> [Assignment]
Each line of the data below that carries the word "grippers" needs to be copied.

> [Source data]
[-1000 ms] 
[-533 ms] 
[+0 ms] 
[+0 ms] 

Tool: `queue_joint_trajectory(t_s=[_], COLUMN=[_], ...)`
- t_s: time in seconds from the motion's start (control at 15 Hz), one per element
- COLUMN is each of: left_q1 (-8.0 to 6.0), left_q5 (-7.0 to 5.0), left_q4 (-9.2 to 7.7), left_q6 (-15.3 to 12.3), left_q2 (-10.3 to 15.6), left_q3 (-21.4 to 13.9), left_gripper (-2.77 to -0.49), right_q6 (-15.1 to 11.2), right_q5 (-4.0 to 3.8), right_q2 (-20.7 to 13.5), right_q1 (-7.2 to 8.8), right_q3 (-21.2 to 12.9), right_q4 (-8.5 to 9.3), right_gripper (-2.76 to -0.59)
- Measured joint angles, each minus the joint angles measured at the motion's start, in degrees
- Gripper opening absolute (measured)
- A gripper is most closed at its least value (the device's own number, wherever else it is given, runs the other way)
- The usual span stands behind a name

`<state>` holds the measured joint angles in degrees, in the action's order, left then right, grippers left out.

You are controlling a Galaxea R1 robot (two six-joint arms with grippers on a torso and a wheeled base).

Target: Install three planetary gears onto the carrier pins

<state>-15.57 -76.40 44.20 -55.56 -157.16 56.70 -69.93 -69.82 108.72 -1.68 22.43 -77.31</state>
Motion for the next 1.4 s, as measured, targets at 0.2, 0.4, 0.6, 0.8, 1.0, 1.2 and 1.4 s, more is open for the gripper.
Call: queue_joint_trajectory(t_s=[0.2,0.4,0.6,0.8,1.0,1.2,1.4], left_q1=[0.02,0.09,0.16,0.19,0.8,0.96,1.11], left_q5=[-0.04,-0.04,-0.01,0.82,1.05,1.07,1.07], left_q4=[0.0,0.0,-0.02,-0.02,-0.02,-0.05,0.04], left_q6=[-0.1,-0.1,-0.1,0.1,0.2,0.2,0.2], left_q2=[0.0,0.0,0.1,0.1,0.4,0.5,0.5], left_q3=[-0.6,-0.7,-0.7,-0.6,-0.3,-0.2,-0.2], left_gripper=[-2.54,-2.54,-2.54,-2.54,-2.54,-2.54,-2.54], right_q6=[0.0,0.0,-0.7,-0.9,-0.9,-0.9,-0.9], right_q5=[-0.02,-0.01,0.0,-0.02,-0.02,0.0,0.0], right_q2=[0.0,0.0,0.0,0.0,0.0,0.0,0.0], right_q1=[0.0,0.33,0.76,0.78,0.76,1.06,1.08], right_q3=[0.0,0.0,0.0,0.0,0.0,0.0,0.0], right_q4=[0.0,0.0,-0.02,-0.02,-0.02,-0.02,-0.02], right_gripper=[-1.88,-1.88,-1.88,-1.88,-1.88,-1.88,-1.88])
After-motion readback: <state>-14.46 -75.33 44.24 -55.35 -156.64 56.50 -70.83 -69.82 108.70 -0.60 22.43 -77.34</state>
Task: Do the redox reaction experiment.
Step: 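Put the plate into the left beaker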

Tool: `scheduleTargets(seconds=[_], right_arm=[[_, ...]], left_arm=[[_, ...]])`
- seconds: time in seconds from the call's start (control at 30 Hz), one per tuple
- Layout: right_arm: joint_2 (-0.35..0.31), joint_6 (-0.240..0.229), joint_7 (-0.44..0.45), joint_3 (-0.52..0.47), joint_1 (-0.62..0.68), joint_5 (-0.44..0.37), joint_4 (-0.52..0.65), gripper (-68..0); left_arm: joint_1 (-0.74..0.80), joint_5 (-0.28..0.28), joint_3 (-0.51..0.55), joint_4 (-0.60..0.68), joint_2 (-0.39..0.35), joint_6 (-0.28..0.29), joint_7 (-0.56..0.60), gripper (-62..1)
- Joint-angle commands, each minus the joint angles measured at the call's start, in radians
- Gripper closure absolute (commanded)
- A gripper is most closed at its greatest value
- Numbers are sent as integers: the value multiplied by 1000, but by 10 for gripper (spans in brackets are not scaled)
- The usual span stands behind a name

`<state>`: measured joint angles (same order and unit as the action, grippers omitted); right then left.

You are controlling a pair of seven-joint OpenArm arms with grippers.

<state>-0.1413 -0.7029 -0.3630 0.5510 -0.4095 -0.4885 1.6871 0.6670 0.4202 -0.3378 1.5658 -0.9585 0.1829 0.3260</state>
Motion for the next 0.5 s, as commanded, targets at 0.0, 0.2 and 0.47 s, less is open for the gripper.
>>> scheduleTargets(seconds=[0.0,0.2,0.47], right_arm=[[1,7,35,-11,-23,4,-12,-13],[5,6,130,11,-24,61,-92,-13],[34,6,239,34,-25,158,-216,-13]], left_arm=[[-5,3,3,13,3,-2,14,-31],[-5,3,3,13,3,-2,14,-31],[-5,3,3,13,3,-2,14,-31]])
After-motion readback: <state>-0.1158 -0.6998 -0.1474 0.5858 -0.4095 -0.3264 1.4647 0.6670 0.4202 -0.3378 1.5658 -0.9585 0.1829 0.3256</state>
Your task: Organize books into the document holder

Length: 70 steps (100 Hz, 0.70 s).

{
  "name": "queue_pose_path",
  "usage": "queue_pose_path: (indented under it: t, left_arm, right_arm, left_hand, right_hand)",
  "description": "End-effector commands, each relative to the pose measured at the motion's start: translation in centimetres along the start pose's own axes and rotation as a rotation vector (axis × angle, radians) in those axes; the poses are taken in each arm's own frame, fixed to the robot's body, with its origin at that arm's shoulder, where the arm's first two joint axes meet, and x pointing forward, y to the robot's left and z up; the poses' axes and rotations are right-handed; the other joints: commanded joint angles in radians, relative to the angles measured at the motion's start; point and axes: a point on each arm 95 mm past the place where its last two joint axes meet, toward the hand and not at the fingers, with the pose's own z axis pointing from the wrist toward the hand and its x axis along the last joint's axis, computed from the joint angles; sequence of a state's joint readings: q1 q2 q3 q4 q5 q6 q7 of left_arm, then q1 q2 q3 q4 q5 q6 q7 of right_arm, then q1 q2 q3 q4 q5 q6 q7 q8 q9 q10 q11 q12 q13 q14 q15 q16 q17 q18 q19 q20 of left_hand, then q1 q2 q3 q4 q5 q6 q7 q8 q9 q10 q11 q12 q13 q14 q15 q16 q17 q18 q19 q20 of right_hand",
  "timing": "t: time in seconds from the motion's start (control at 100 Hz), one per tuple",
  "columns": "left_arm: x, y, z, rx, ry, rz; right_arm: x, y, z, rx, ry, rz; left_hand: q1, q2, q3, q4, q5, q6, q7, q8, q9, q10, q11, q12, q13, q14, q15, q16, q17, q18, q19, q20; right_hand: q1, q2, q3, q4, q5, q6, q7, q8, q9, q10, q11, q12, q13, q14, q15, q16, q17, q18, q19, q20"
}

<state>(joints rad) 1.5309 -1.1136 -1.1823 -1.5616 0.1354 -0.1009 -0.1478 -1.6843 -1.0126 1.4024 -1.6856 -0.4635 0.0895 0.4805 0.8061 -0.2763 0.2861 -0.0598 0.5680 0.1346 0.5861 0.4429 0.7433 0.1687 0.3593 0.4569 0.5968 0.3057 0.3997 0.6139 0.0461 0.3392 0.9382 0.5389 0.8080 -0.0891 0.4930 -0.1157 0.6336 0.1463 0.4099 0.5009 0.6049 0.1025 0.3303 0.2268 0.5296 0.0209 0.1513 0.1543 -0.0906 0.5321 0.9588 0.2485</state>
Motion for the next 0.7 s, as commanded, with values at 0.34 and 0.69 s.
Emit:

> [Task result]
`<state>` holds the measured joint angles in degrees, in the action's order, left then right, grippers left out.
You are controlling a Galaxea R1 robot (two six-joint arms with grippers on a torso and a wheeled base).
`<state>`: measured joint angles (same order and unit as the action, grippers omitted); right then left.
You are controlling a pair of seven-joint OpenArm arms with grippers.

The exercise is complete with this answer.